Saturday, March 20, 2021

The Water Dancer

Ta-Nehisi Coates
Completed 3/20/2021, Reviewed 3/20/2021
4 stars

I’ve been on a run of strange, beautiful novels lately, and this one is right up there with them.  It’s about slavery in pre-Civil War Virginia and the Underground Railroad mixed with magical realism.  It tells the tale of one’s man journey into discovering himself and his past so that he can affect the lives of the slaves around him.  The author is known for his non-fiction, and to be honest, it reads like good non-fiction with magical realism woven into it.  At times, I felt like the plot meandered without much direction until the magical realism really kicked in.  But the reading experience was simply marvelous.  

Hiram Walker grew up a slave on a plantation in Virginia.  He has an amazing memory, remembering everything he witnesses or has told to him, except for one thing.  He doesn’t remember his mother.  She was sold off the plantation when he was eight or nine and he has suppressed these memories because of the pain of her leaving.  One day he tries to escape with the woman he loves, but is betrayed by a freed slave.  However, he is rescued in a curious fashion and becomes part of the Underground Railroad.  He is chosen for this task because has the gift of Conducting.  When he experiences a memory or tells its story, a path or bridge across water is created that lets him travel across distances.  The Underground uses Conductors to help free slaves still in captivity.

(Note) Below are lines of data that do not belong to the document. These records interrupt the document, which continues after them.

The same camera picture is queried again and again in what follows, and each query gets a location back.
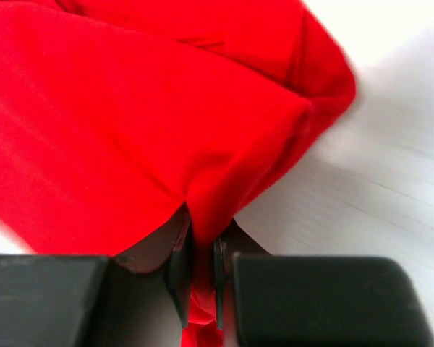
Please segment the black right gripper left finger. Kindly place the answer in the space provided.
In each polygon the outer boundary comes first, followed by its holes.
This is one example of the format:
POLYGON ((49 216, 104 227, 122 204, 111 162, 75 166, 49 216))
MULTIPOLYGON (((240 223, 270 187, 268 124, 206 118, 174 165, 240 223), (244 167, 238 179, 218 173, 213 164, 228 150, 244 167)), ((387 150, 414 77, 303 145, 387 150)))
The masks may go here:
POLYGON ((0 346, 179 346, 190 228, 181 207, 115 257, 0 254, 0 346))

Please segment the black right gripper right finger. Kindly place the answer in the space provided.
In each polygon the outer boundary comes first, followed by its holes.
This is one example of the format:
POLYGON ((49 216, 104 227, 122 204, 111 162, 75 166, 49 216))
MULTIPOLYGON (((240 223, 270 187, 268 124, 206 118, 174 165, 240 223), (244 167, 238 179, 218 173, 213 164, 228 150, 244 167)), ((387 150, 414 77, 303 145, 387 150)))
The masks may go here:
POLYGON ((409 276, 389 258, 272 255, 231 223, 213 259, 225 346, 434 346, 409 276))

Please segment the red t shirt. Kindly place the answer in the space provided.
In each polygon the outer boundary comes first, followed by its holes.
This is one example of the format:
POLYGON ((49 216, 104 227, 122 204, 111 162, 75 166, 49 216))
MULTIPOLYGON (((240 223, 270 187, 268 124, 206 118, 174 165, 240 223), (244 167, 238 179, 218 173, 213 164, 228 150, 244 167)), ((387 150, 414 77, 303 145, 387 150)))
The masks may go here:
POLYGON ((0 234, 115 255, 186 205, 182 345, 221 346, 213 240, 355 95, 301 1, 0 1, 0 234))

This is another one of those books where the prose is so wonderful, you want to read every word.  So it took me a while to get through this book.  I couldn’t read it very quickly.  My one complaint with the book though is that sometimes, the description and the action flowed into each other so seamlessly that I missed things and had to go back and reread.  And I completely missed the first time Hiram experienced the Conducting when he was drowning in the Goose River.  It might have been that he didn’t understand it, so it wasn’t explained very well, or I didn’t understand it so I didn’t comprehend it very well.  I finally got it later in the book when he was consciously experiencing the Conducting.

The characterization was great.  Hiram was a stoic, all-observing narrator.  The characters around him were passionate, but he was very guarded.  For a while, the only emotion we really get out of him is anger, justifiably so.  But he stays pretty stoic through most of the book.  Thena, the woman who raised him after his mother was sold, and Sophia, the woman he loves, are very passionate, very relatable characters.  

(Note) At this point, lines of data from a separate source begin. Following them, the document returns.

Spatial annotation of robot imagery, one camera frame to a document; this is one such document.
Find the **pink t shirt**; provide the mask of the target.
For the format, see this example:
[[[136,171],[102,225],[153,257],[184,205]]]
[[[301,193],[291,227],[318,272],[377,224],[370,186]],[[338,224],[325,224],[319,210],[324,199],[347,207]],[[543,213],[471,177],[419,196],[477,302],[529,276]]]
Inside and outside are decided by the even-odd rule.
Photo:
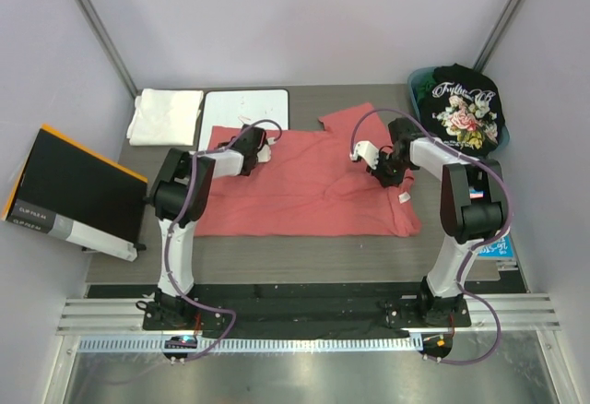
[[[320,131],[287,130],[271,159],[248,176],[212,182],[197,236],[409,237],[421,222],[411,205],[412,172],[384,188],[349,158],[355,137],[386,146],[390,137],[369,103],[320,117]]]

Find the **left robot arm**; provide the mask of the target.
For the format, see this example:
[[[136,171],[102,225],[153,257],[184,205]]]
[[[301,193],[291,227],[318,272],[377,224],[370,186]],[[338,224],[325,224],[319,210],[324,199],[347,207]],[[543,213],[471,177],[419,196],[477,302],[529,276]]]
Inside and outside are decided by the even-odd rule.
[[[161,272],[148,313],[160,310],[178,329],[193,324],[199,308],[190,297],[195,287],[193,243],[212,183],[218,178],[250,175],[259,163],[269,161],[271,142],[261,123],[255,122],[214,149],[168,151],[147,197],[162,243]]]

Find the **blue picture book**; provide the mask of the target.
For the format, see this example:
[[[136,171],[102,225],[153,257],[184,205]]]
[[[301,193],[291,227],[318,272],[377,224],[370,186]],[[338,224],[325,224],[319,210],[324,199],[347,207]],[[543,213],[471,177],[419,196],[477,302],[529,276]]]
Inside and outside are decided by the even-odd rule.
[[[514,258],[514,250],[510,234],[507,233],[498,241],[482,246],[478,249],[478,258],[487,259],[512,259]]]

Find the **aluminium frame rail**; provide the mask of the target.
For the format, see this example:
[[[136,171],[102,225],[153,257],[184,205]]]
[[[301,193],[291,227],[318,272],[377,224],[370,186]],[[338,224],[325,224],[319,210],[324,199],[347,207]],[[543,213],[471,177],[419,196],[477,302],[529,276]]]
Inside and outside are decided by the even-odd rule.
[[[484,294],[466,300],[474,330],[491,331],[494,322],[484,303],[493,307],[505,331],[559,330],[561,324],[546,293]],[[70,299],[57,326],[59,335],[139,333],[144,313],[136,299]]]

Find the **black orange clip file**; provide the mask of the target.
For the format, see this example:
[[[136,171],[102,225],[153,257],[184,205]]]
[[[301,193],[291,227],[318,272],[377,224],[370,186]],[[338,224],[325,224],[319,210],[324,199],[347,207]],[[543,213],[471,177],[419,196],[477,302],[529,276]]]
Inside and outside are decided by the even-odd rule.
[[[42,125],[1,219],[133,262],[147,191],[147,177]]]

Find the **teal plastic basket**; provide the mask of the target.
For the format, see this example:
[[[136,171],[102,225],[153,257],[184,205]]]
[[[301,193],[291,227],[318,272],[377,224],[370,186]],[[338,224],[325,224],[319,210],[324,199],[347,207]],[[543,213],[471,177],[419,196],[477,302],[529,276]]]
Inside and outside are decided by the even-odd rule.
[[[420,120],[420,110],[418,105],[419,86],[423,84],[429,77],[432,77],[434,69],[435,66],[419,68],[412,72],[407,79],[409,98],[414,109],[415,117],[418,121]],[[495,149],[496,152],[500,152],[505,149],[510,142],[510,133],[506,125],[501,129],[498,139],[499,144]]]

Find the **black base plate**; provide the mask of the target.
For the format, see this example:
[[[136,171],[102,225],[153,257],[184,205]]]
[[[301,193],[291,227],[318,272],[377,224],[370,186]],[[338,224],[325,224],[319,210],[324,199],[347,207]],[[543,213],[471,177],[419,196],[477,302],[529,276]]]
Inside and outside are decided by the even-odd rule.
[[[403,338],[412,328],[467,328],[466,300],[432,299],[417,282],[202,284],[195,307],[156,293],[136,302],[145,330],[226,339]]]

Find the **folded white t shirt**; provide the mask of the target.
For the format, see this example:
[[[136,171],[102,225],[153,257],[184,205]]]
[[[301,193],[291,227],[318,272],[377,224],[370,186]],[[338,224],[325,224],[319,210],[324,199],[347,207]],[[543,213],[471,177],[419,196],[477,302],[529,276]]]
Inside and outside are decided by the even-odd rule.
[[[126,138],[134,147],[192,146],[202,90],[143,89]]]

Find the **white dry-erase board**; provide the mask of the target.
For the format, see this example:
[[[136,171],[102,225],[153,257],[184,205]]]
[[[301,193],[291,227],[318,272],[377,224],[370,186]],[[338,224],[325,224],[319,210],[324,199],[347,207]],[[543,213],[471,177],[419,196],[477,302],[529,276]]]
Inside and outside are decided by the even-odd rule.
[[[215,90],[205,96],[198,150],[207,149],[215,126],[240,128],[262,119],[289,129],[289,93],[286,89]]]

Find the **black floral t shirt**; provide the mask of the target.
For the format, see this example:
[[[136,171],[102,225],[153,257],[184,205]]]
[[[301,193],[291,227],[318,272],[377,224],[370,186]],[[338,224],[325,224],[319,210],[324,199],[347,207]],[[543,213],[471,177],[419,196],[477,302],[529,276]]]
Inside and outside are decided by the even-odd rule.
[[[459,64],[434,68],[417,85],[419,119],[447,146],[477,158],[501,142],[505,118],[496,84]]]

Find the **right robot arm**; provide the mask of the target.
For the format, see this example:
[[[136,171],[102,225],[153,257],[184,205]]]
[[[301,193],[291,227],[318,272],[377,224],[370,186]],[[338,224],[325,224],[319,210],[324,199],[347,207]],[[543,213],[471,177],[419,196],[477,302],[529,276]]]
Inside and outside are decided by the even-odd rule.
[[[439,215],[444,231],[441,250],[416,296],[387,305],[388,325],[467,327],[466,275],[478,248],[507,232],[508,203],[500,164],[461,158],[407,118],[395,119],[388,128],[391,148],[361,141],[354,148],[355,158],[366,162],[367,172],[383,187],[400,186],[409,170],[433,175],[441,184]]]

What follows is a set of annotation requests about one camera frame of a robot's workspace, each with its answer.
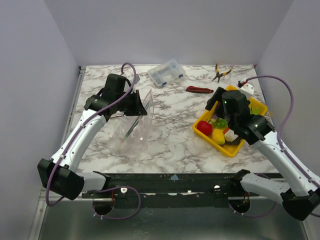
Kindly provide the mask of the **green toy scallion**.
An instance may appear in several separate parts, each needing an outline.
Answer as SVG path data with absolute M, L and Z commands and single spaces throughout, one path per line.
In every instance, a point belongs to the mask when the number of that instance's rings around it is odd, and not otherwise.
M 153 115 L 153 110 L 152 110 L 152 105 L 153 105 L 153 100 L 149 99 L 147 102 L 143 103 L 144 108 L 147 110 L 147 116 L 145 116 L 145 118 L 141 115 L 138 116 L 132 123 L 132 125 L 130 126 L 130 128 L 128 129 L 128 131 L 126 132 L 126 134 L 124 135 L 124 138 L 128 138 L 132 132 L 135 130 L 135 128 L 138 126 L 139 122 L 141 122 L 142 120 L 145 119 L 152 119 L 152 115 Z

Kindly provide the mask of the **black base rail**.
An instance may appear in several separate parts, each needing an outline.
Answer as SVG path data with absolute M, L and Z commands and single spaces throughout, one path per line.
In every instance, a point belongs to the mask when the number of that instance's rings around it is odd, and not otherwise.
M 117 209 L 227 208 L 230 198 L 244 197 L 240 178 L 247 173 L 111 173 L 106 187 L 113 191 L 91 190 L 82 198 L 99 207 L 114 202 Z

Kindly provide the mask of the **toy celery stalk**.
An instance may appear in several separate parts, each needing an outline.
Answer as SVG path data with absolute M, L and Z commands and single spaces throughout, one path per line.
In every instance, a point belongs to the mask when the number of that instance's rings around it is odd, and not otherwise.
M 246 108 L 230 109 L 225 114 L 228 129 L 225 138 L 228 142 L 247 141 L 250 145 L 264 139 L 266 119 L 261 107 L 249 104 Z

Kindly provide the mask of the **yellow toy lemon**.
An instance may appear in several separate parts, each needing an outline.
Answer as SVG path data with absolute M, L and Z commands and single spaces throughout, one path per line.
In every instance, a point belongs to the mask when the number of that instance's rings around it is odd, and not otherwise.
M 224 145 L 225 144 L 225 135 L 222 130 L 218 128 L 214 128 L 211 134 L 211 139 L 214 143 L 218 145 Z

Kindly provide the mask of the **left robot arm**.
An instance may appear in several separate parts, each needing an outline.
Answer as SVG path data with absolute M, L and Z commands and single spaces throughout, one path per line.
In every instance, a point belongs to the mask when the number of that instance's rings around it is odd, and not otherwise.
M 63 198 L 74 200 L 82 192 L 94 191 L 104 198 L 110 194 L 111 185 L 105 174 L 93 172 L 78 174 L 77 170 L 85 151 L 100 129 L 117 112 L 127 117 L 146 116 L 138 90 L 126 77 L 109 74 L 105 86 L 87 99 L 80 120 L 67 140 L 49 159 L 37 165 L 42 186 Z

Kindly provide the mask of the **yellow plastic tray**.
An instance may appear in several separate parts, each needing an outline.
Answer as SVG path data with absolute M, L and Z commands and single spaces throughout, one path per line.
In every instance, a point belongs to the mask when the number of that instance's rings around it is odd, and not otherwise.
M 225 89 L 227 91 L 238 90 L 235 86 L 232 85 L 227 86 Z M 250 103 L 248 104 L 248 106 L 250 108 L 251 114 L 264 116 L 267 113 L 268 107 L 260 101 L 254 99 L 253 97 L 250 97 L 249 102 Z M 216 148 L 223 155 L 227 157 L 234 157 L 245 143 L 245 140 L 241 138 L 237 138 L 233 142 L 228 142 L 227 140 L 225 140 L 225 144 L 219 145 L 212 140 L 212 133 L 210 135 L 204 135 L 199 130 L 197 130 L 197 125 L 200 121 L 206 121 L 207 123 L 211 124 L 212 120 L 219 118 L 214 114 L 217 103 L 218 102 L 215 103 L 211 110 L 206 110 L 202 114 L 202 116 L 192 125 L 192 129 L 200 138 Z

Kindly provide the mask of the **red toy apple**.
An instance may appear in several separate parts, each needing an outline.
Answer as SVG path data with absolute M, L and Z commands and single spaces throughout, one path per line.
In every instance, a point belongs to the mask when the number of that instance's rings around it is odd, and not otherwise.
M 210 135 L 213 131 L 212 125 L 204 120 L 198 122 L 196 129 L 206 136 Z

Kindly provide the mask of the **clear zip top bag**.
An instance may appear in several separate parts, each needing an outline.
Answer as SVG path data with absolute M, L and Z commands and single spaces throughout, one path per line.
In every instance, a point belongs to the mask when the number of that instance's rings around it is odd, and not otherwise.
M 154 115 L 154 100 L 151 90 L 145 95 L 142 105 L 145 116 L 124 116 L 108 140 L 109 150 L 118 156 L 136 156 L 148 148 Z

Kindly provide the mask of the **yellow black pliers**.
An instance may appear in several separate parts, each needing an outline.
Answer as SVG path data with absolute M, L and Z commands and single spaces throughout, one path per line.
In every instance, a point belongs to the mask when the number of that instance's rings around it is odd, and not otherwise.
M 228 75 L 230 72 L 232 71 L 232 68 L 230 68 L 228 71 L 226 72 L 220 72 L 219 71 L 219 64 L 216 63 L 215 64 L 215 77 L 213 78 L 213 81 L 214 80 L 217 80 L 217 83 L 220 82 L 220 79 L 226 75 Z

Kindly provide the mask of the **clear plastic organizer box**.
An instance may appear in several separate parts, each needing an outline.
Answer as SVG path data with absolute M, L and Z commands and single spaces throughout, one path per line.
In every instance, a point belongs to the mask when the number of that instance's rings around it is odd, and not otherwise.
M 153 67 L 147 71 L 150 79 L 158 87 L 175 82 L 185 75 L 186 71 L 175 59 Z

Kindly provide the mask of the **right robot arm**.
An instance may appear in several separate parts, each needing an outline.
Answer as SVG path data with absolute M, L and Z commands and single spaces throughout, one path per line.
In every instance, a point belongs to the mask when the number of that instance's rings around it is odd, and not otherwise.
M 232 178 L 230 191 L 241 196 L 254 193 L 281 204 L 299 221 L 305 220 L 320 204 L 320 177 L 308 169 L 282 142 L 279 131 L 262 115 L 252 114 L 249 100 L 239 90 L 219 87 L 207 101 L 206 110 L 218 108 L 228 127 L 262 153 L 285 179 L 279 183 L 240 170 Z

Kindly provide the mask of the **red black utility knife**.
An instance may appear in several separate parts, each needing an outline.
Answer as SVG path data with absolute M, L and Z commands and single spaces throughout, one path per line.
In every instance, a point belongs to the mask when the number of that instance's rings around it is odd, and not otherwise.
M 186 88 L 187 92 L 190 93 L 197 93 L 197 94 L 211 94 L 214 92 L 214 90 L 204 87 L 195 87 L 195 86 L 188 86 Z

The book raised several questions for me, most particularly was why Coates used the terms Tasked and Quality to describe slaves and masters.  I thought it was amusing that at the end of my e-copy of the book, there are discussion questions and that’s the first one.  I also didn’t realize until part of the way through that the Underground meant the Underground Railroad.  It also took me a while to realize that the appearance of a character named Harriet was Harriet Tubman.  But I thought it was brilliant that the gift of transporting was called Conducting.  

I give this book four stars out of five.  I think part of the reason was I that I was emotionally guarded while reading the book, probably because Hiram was as well.  Like him, I didn’t let myself feel really attached to what was going on.  So there was no emotional element to my appreciation of the book, which is what pushes books from four to five stars for me.  But it is a tremendous book, with the magical realism interwoven into the historical fiction in a very creative way.  I have one of his non-fiction books, which I look forward to reading later this year.